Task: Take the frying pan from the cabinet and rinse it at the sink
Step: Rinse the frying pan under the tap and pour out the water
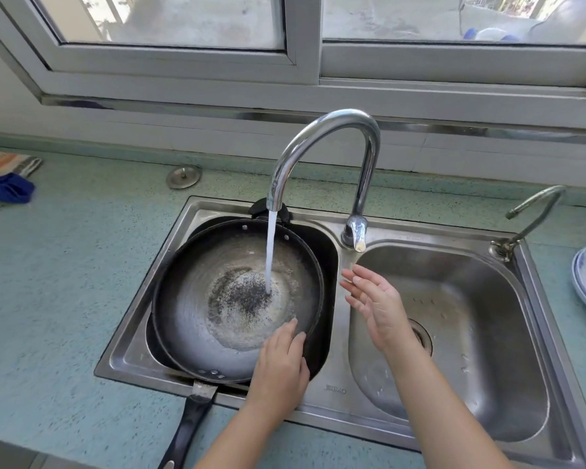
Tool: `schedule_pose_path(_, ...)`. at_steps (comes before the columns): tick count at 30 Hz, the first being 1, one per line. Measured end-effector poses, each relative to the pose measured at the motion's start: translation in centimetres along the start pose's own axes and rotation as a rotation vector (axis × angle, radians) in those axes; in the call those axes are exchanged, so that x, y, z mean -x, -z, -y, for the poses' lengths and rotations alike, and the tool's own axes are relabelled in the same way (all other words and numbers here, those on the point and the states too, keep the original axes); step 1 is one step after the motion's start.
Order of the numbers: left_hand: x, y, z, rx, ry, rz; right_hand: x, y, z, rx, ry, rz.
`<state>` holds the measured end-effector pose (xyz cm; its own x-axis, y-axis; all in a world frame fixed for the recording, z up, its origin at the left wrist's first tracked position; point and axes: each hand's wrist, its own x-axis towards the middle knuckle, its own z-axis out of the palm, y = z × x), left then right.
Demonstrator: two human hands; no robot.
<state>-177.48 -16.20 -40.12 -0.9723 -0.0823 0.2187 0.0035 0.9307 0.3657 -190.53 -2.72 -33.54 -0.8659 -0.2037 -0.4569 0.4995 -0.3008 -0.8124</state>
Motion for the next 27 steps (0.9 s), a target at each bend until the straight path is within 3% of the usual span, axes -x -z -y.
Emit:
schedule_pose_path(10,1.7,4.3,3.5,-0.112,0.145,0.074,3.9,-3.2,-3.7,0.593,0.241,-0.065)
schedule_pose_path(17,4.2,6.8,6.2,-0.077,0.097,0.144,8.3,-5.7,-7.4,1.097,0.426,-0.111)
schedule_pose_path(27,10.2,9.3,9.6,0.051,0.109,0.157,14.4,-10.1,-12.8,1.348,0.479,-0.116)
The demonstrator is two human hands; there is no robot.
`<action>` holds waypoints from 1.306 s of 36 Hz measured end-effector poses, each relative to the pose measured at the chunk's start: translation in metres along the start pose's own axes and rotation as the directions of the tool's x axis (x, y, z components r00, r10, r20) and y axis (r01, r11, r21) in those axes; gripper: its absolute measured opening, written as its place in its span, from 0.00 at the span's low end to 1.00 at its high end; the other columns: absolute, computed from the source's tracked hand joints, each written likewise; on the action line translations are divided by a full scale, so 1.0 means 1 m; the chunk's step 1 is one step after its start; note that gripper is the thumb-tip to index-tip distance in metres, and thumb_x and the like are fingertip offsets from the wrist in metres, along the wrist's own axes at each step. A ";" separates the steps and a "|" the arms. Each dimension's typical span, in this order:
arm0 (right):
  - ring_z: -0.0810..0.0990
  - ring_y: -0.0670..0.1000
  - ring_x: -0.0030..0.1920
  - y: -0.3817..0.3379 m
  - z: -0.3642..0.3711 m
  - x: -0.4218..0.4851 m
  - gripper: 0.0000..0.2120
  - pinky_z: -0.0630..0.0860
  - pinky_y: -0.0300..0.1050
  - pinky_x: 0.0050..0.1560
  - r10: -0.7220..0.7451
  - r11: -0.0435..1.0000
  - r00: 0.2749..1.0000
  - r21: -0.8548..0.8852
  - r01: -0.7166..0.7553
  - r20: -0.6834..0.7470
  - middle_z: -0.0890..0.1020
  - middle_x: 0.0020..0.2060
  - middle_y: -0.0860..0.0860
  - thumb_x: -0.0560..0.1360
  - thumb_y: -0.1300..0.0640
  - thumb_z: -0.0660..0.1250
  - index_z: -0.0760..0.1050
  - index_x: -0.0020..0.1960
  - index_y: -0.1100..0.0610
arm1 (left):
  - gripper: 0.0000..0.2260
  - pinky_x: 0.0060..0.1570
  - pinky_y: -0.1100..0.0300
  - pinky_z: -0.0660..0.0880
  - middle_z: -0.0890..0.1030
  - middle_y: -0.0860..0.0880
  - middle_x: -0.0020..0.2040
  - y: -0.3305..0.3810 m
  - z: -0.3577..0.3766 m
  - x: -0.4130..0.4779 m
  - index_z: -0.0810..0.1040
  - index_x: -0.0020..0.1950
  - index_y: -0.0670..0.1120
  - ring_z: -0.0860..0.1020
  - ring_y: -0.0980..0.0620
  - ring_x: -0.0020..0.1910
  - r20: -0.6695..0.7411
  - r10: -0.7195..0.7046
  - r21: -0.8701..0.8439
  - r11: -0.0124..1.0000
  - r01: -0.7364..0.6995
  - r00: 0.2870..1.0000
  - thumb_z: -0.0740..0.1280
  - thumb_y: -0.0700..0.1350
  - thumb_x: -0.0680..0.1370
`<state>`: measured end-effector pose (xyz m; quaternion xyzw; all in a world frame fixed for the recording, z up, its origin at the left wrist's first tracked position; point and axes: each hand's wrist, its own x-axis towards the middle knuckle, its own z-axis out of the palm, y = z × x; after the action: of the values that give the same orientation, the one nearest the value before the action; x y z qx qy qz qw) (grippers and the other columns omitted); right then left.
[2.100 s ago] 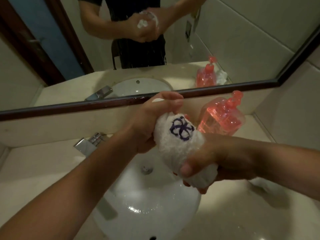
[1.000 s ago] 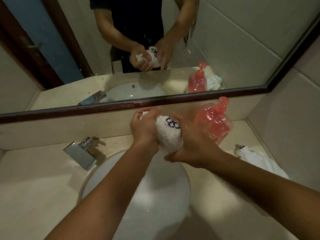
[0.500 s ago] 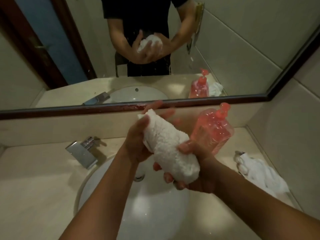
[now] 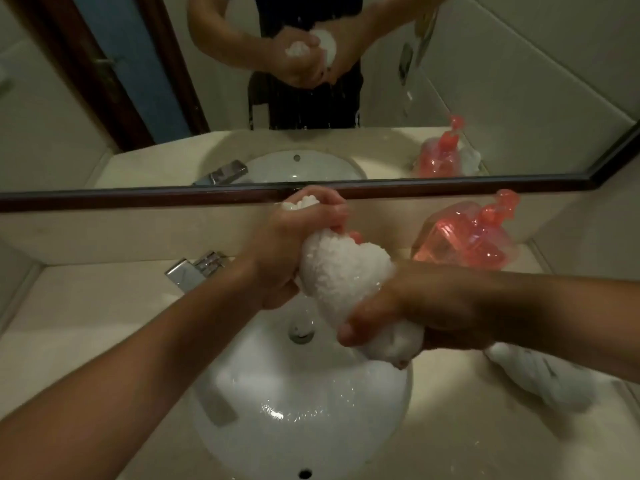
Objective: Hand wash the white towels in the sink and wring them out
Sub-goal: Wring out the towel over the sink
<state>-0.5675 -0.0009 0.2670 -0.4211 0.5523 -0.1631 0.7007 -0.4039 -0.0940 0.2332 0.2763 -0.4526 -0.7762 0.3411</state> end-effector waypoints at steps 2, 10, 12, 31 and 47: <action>0.87 0.55 0.44 0.001 0.006 0.012 0.26 0.83 0.51 0.42 -0.006 0.999 0.995 -0.052 0.001 -0.100 0.87 0.44 0.56 0.60 0.58 0.83 0.82 0.58 0.55 | 0.06 0.36 0.56 0.82 0.81 0.49 0.35 0.001 -0.006 0.003 0.77 0.45 0.45 0.84 0.49 0.37 -0.013 0.068 0.160 0.985 -0.065 0.998 0.72 0.37 0.76; 0.83 0.47 0.31 0.021 0.006 0.067 0.15 0.75 0.39 0.27 -0.107 0.989 0.921 -0.138 0.059 -0.374 0.84 0.34 0.49 0.69 0.63 0.81 0.81 0.51 0.54 | 0.06 0.44 0.53 0.83 0.83 0.49 0.36 -0.017 -0.027 0.030 0.79 0.43 0.46 0.84 0.49 0.39 -0.046 0.263 0.568 0.801 -0.191 0.964 0.72 0.36 0.76; 0.83 0.48 0.33 0.028 0.001 0.079 0.13 0.76 0.40 0.27 -0.123 0.983 0.906 -0.172 0.057 -0.406 0.84 0.35 0.49 0.69 0.62 0.81 0.81 0.50 0.55 | 0.05 0.44 0.50 0.83 0.83 0.51 0.34 -0.029 -0.030 0.037 0.78 0.42 0.48 0.83 0.51 0.38 -0.088 0.293 0.595 0.782 -0.185 0.952 0.71 0.39 0.74; 0.81 0.45 0.32 0.047 -0.032 0.111 0.10 0.75 0.41 0.30 -0.215 0.965 0.751 -0.253 0.065 -0.625 0.85 0.37 0.47 0.66 0.56 0.79 0.83 0.46 0.52 | 0.05 0.44 0.41 0.81 0.83 0.46 0.36 -0.056 -0.005 0.079 0.77 0.37 0.54 0.83 0.41 0.41 -0.308 0.439 0.664 0.734 -0.139 0.844 0.70 0.46 0.71; 0.66 0.48 0.79 0.035 -0.014 0.017 0.81 0.66 0.35 0.69 -0.385 0.861 0.843 -0.476 0.181 -0.377 0.62 0.84 0.48 0.59 0.49 0.90 0.27 0.84 0.45 | 0.09 0.39 0.50 0.83 0.81 0.46 0.37 -0.035 0.025 0.034 0.78 0.42 0.48 0.84 0.43 0.39 -0.334 0.305 0.192 0.948 -0.253 0.892 0.72 0.35 0.77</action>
<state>-0.5828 0.0020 0.2283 -0.5902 0.6537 -0.2386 0.4091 -0.4527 -0.0949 0.2086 0.3691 -0.4721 -0.6209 0.5054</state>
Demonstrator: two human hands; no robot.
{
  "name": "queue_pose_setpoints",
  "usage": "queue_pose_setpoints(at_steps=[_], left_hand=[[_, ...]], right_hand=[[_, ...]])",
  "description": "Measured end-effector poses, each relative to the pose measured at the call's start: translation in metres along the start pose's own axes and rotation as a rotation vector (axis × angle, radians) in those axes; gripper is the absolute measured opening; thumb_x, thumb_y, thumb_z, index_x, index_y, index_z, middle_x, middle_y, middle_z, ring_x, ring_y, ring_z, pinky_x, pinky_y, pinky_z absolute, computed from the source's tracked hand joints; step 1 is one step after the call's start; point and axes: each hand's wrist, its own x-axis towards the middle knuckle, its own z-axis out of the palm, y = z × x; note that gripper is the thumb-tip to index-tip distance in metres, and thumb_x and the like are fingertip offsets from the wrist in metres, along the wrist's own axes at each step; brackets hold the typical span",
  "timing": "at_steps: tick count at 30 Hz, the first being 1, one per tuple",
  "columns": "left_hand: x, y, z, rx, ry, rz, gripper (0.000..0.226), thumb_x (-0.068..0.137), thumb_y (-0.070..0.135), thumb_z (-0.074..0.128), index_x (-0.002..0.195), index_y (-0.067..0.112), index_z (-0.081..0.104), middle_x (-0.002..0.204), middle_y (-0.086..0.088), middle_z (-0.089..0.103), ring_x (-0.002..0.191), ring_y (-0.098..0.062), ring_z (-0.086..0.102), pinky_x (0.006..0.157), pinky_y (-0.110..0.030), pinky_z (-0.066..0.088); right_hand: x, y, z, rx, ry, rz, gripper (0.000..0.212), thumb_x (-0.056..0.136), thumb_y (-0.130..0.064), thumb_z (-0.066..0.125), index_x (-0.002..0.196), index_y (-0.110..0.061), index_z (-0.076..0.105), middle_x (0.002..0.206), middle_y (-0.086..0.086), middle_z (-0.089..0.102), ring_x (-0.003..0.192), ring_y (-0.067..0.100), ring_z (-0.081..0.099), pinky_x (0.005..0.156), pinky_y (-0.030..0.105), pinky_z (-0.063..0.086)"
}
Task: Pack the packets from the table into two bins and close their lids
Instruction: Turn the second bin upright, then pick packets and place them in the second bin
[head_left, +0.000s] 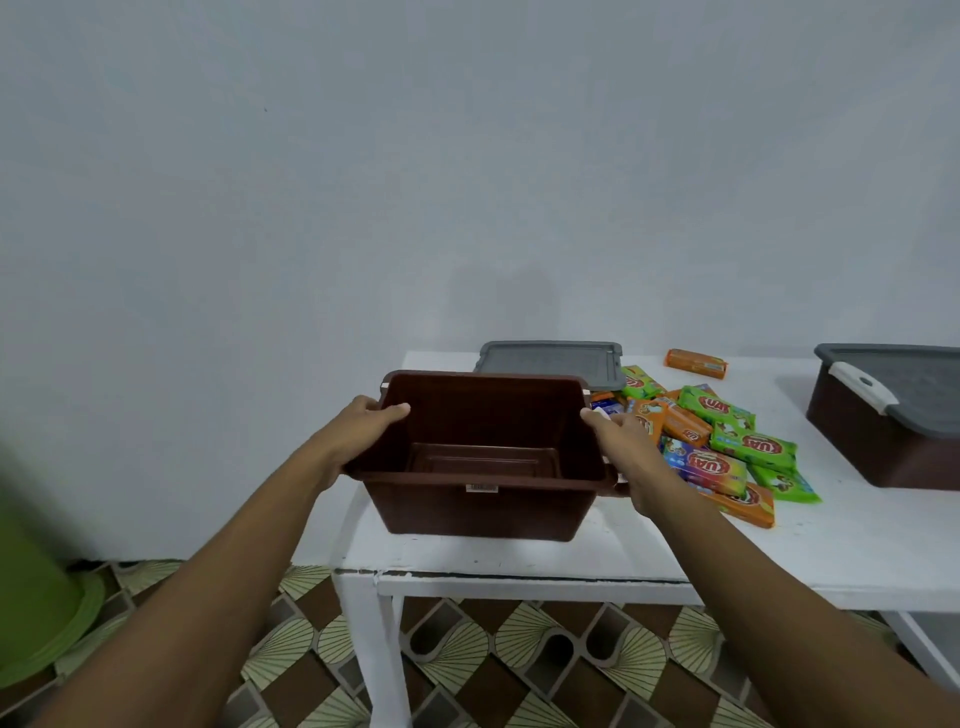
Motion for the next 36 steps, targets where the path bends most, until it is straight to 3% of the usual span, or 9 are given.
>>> queue_pose_setpoints(at_steps=[5,9,11,16,21,26,30,33,36], left_hand=[[0.023,-0.013,0.009,0.401,0.131,0.172,0.071,0.076,0.069,0.053,0.125,0.017,0.053,0.133,-0.009,0.046,0.110,-0.028,0.059,0.095,-0.046,0.051],[0.024,-0.016,0.012,0.575,0.200,0.206,0.069,0.080,0.070,0.047,0.125,0.018,0.050,0.125,-0.002,0.049,0.105,-0.026,0.059,0.089,-0.047,0.052],[0.023,-0.016,0.013,0.602,0.213,0.202,0.076,0.078,0.074,0.042,0.129,0.019,0.047,0.129,-0.004,0.050,0.110,-0.027,0.058,0.091,-0.051,0.050],[0.019,-0.012,0.021,0.803,0.261,0.250,0.080,0.090,0.071,0.028,0.152,0.022,0.017,0.157,-0.005,0.027,0.145,-0.027,0.024,0.112,-0.064,0.012],[0.012,-0.002,0.022,0.941,0.260,0.327,0.081,0.089,0.073,0.016,0.153,0.023,0.017,0.163,-0.003,0.010,0.150,-0.024,0.006,0.113,-0.064,-0.003],[0.016,0.031,0.052,0.814,0.201,0.582,0.074,0.090,0.070,0.025,0.148,0.023,0.032,0.156,-0.005,0.030,0.146,-0.024,0.022,0.118,-0.057,0.011],[0.018,0.066,0.099,0.734,0.048,0.688,0.069,0.091,0.067,0.032,0.143,0.022,0.040,0.147,-0.004,0.043,0.134,-0.023,0.040,0.112,-0.050,0.032],[0.018,0.097,0.143,0.764,0.048,0.733,0.059,0.091,0.061,0.044,0.135,0.021,0.049,0.137,-0.002,0.050,0.123,-0.021,0.048,0.103,-0.043,0.042],[0.016,0.128,0.187,0.752,0.051,0.750,0.055,0.091,0.055,0.050,0.131,0.017,0.055,0.134,-0.004,0.053,0.122,-0.022,0.049,0.100,-0.038,0.041]], right_hand=[[0.017,0.006,0.011,-0.112,0.066,-0.057,0.064,0.097,-0.046,0.049,0.148,-0.018,0.024,0.137,0.011,0.049,0.111,0.029,0.055,0.066,0.034,0.048],[0.022,0.007,0.009,-0.308,0.044,-0.139,0.074,0.096,-0.053,0.046,0.155,-0.024,0.012,0.159,0.008,0.025,0.141,0.035,0.031,0.101,0.048,0.042],[0.024,0.006,0.007,-0.421,0.014,-0.148,0.077,0.095,-0.058,0.043,0.155,-0.024,0.010,0.161,0.007,0.020,0.144,0.035,0.026,0.106,0.049,0.038],[0.030,0.000,0.007,-0.551,0.032,-0.203,0.081,0.093,-0.061,0.041,0.154,-0.014,0.015,0.158,0.012,0.027,0.143,0.033,0.030,0.110,0.047,0.034],[0.029,-0.003,0.003,-0.535,0.047,-0.279,0.068,0.097,-0.056,0.038,0.147,-0.010,0.033,0.151,0.014,0.039,0.137,0.031,0.038,0.106,0.043,0.037],[0.033,0.006,-0.024,-0.448,0.151,-0.391,0.051,0.102,-0.047,0.031,0.129,-0.012,0.056,0.127,0.011,0.060,0.116,0.026,0.054,0.090,0.035,0.040],[0.049,0.029,-0.076,-0.513,0.234,-0.370,0.042,0.102,-0.038,0.038,0.091,-0.005,0.061,0.084,0.008,0.060,0.079,0.024,0.055,0.065,0.032,0.039],[0.068,0.056,-0.119,-0.713,0.251,-0.302,0.025,0.093,-0.032,0.056,0.102,-0.012,0.067,0.101,0.009,0.069,0.087,0.024,0.061,0.074,0.038,0.051],[0.080,0.072,-0.142,-0.942,0.183,-0.271,0.045,0.081,-0.044,0.065,0.122,-0.027,0.061,0.121,0.003,0.067,0.105,0.025,0.061,0.083,0.042,0.054]])
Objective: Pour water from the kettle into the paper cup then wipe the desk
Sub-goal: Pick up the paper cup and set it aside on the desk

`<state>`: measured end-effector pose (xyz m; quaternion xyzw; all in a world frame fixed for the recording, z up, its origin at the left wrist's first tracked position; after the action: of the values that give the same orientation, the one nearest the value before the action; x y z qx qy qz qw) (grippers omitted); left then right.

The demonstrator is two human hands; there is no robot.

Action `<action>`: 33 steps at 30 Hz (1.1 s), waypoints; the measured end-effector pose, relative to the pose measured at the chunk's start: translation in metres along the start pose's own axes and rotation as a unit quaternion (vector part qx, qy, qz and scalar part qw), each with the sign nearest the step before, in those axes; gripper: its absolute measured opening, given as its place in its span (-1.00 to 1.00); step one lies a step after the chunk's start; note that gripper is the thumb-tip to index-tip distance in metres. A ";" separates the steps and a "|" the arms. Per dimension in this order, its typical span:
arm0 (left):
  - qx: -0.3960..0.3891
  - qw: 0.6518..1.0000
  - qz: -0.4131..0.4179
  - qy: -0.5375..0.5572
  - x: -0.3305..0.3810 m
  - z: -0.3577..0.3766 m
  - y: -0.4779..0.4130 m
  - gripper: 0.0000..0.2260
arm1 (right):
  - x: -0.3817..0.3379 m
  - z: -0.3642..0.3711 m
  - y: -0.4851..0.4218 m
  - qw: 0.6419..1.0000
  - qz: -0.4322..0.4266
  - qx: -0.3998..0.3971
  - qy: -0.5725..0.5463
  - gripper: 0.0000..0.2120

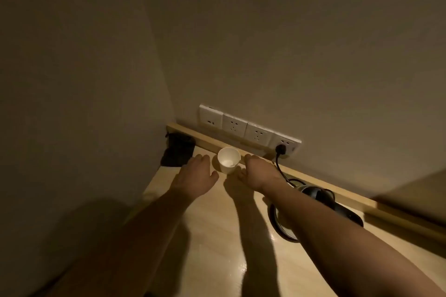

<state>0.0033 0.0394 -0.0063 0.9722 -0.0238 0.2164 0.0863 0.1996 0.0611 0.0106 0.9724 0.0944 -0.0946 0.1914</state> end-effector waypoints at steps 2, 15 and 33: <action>-0.021 1.000 -0.006 0.014 -0.002 0.004 -0.014 -0.65 | 0.003 0.002 -0.012 1.000 0.005 -0.017 -0.013 -0.55; -0.055 0.995 0.079 0.007 -0.010 0.025 -0.084 -0.42 | 0.014 0.026 -0.067 0.987 0.036 -0.027 -0.157 -0.42; -0.066 0.992 0.098 0.042 -0.050 0.021 -0.023 -0.46 | -0.031 0.053 -0.009 0.982 0.042 0.002 -0.184 -0.42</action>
<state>-0.0310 0.0589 -0.0497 0.9473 -0.1293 0.2627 0.1299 0.1600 0.0439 -0.0340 0.9419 0.0162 -0.2642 0.2070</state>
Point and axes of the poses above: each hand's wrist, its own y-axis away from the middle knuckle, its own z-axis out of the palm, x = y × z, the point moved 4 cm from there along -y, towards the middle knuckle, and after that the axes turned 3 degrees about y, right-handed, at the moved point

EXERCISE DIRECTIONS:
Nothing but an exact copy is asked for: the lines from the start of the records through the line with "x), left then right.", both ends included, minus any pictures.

THE ANSWER:
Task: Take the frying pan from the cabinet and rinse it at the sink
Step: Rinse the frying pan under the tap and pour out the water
Tool: `schedule_pose_path(_, ...)`. at_steps (comes before the columns): tick count at 30 Hz, the first being 1, one per line. Measured end-effector poses, each relative to the pose measured at the motion's start: translation in centimetres along the start pose's own axes and rotation as a rotation vector (axis × angle, radians) in those axes; in the call those axes are exchanged, so that x, y, z mean -x, -z, -y, for the poses' lengths and rotations alike, and the tool's own axes are relabelled in the same way (all other words and numbers here, those on the point and the states too, keep the original axes); step 1 is one step after the motion's start.
Order of the numbers: left_hand: x, y, z, rx, ry, rz; right_hand: x, y, z, rx, ry, rz.
`<state>` holds the measured end-effector pose (xyz cm; its own x-axis, y-axis; all in a world frame fixed for the recording, z up, its origin at the left wrist's first tracked position; point and axes: each hand's wrist, its own x-axis towards the middle knuckle, its own z-axis out of the palm, y = z × x), left then right.

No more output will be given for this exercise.